What the exercise asks: Set down the data that follows again, exactly as written.

Data shown:

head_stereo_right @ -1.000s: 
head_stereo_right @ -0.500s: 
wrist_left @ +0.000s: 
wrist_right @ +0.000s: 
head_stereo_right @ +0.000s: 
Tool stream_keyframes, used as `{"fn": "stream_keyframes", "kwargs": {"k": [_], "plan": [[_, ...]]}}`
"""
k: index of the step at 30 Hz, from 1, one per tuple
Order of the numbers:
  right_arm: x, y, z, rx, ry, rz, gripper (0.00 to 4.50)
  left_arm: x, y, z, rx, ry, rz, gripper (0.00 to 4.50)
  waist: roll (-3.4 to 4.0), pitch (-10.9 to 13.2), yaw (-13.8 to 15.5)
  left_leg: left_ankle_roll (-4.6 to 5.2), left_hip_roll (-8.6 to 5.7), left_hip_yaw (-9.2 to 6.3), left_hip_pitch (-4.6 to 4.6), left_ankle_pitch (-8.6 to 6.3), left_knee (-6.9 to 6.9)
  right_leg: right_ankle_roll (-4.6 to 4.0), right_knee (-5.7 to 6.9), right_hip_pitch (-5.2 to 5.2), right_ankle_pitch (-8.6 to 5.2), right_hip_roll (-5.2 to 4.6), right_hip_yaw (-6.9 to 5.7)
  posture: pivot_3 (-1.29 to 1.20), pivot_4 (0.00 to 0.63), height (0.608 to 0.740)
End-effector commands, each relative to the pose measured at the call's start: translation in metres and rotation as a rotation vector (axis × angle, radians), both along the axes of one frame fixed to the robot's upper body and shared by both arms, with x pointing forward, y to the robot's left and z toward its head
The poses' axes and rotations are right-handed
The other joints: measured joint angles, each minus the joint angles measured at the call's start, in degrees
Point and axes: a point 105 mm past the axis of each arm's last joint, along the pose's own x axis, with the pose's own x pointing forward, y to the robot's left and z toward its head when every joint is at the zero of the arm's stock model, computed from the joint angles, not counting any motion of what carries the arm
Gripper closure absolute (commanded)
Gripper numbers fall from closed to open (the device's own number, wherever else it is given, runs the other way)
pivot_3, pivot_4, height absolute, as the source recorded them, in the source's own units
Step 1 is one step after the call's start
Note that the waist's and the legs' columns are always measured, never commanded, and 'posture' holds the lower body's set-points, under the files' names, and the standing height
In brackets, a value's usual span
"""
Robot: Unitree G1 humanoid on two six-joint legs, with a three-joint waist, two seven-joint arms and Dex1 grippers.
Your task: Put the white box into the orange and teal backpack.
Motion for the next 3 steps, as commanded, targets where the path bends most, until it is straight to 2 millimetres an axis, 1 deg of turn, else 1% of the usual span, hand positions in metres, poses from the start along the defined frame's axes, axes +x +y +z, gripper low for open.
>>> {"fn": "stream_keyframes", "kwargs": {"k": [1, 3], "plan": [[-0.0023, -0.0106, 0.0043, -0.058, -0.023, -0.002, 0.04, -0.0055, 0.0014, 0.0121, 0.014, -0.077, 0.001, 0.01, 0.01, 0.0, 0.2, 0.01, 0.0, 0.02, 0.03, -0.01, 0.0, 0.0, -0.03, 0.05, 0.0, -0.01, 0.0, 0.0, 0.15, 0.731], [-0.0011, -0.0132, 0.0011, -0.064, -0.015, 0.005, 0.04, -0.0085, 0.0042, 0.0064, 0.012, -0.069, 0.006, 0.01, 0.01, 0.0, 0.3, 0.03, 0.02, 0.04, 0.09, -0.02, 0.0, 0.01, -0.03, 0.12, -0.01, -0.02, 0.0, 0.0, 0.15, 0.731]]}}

Answer to this task:
head_stereo_right @ -1.000s: 
head_stereo_right @ -0.500s: 
wrist_left @ +0.000s: 
wrist_right @ +0.000s: 
head_stereo_right @ +0.000s: 
Tool stream_keyframes, used as `{"fn": "stream_keyframes", "kwargs": {"k": [_], "plan": [[_, ...]]}}`
"""
k: index of the step at 30 Hz, from 1, one per tuple
Order of the numbers:
  right_arm: x, y, z, rx, ry, rz, gripper (0.00 to 4.50)
  left_arm: x, y, z, rx, ry, rz, gripper (0.00 to 4.50)
  waist: roll (-3.4 to 4.0), pitch (-10.9 to 13.2), yaw (-13.8 to 15.5)
  left_leg: left_ankle_roll (-4.6 to 5.2), left_hip_roll (-8.6 to 5.7), left_hip_yaw (-9.2 to 6.3), left_hip_pitch (-4.6 to 4.6), left_ankle_pitch (-8.6 to 6.3), left_knee (-6.9 to 6.9)
  right_leg: right_ankle_roll (-4.6 to 4.0), right_knee (-5.7 to 6.9), right_hip_pitch (-5.2 to 5.2), right_ankle_pitch (-8.6 to 5.2), right_hip_roll (-5.2 to 4.6), right_hip_yaw (-6.9 to 5.7)
  posture: pivot_3 (-1.29 to 1.20), pivot_4 (0.00 to 0.63), height (0.608 to 0.740)
End-effector commands, each relative to the pose measured at the call's start: translation in metres and rotation as a rotation vector (axis × angle, radians), both along the axes of one frame fixed to the robot's upper body and shared by both arms, with x pointing forward, y to the robot's left and z toward its head
The poses' axes and rotations are right-handed
The other joints: measured joint angles, each minus the joint angles measured at the call's start, in degrees
Point and axes: a point 105 mm past the axis of each arm's last joint, along the pose's own x axis, with the pose's own x pointing forward, y to the robot's left and z toward its head when every joint is at the zero of the arm's stock model, computed from the joint angles, not counting any motion of what carries the arm
Gripper closure absolute (commanded)
Gripper numbers fall from closed to open (the device's own number, wherever else it is given, runs the other way)
pivot_3, pivot_4, height absolute, as the source recorded them, in the source's own units
Step 1 is one step after the call's start
Note that the waist's and the legs' columns are always measured, never commanded, and 'posture' holds the lower body's set-points, under the files' names, and the standing height
In brackets, a value's usual span
"""
Robot: Unitree G1 humanoid on two six-joint legs, with a three-joint waist, two seven-joint arms and Dex1 grippers.
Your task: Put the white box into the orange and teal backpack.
Motion for the next 3 steps, as commanded, targets where the path bends most, until it is straight to 2 millimetres an axis, 1 deg of turn, else 1% of the usual span, hand positions in metres, poses from the start along the defined frame's axes, axes +x +y +z, gripper low for open.
>>> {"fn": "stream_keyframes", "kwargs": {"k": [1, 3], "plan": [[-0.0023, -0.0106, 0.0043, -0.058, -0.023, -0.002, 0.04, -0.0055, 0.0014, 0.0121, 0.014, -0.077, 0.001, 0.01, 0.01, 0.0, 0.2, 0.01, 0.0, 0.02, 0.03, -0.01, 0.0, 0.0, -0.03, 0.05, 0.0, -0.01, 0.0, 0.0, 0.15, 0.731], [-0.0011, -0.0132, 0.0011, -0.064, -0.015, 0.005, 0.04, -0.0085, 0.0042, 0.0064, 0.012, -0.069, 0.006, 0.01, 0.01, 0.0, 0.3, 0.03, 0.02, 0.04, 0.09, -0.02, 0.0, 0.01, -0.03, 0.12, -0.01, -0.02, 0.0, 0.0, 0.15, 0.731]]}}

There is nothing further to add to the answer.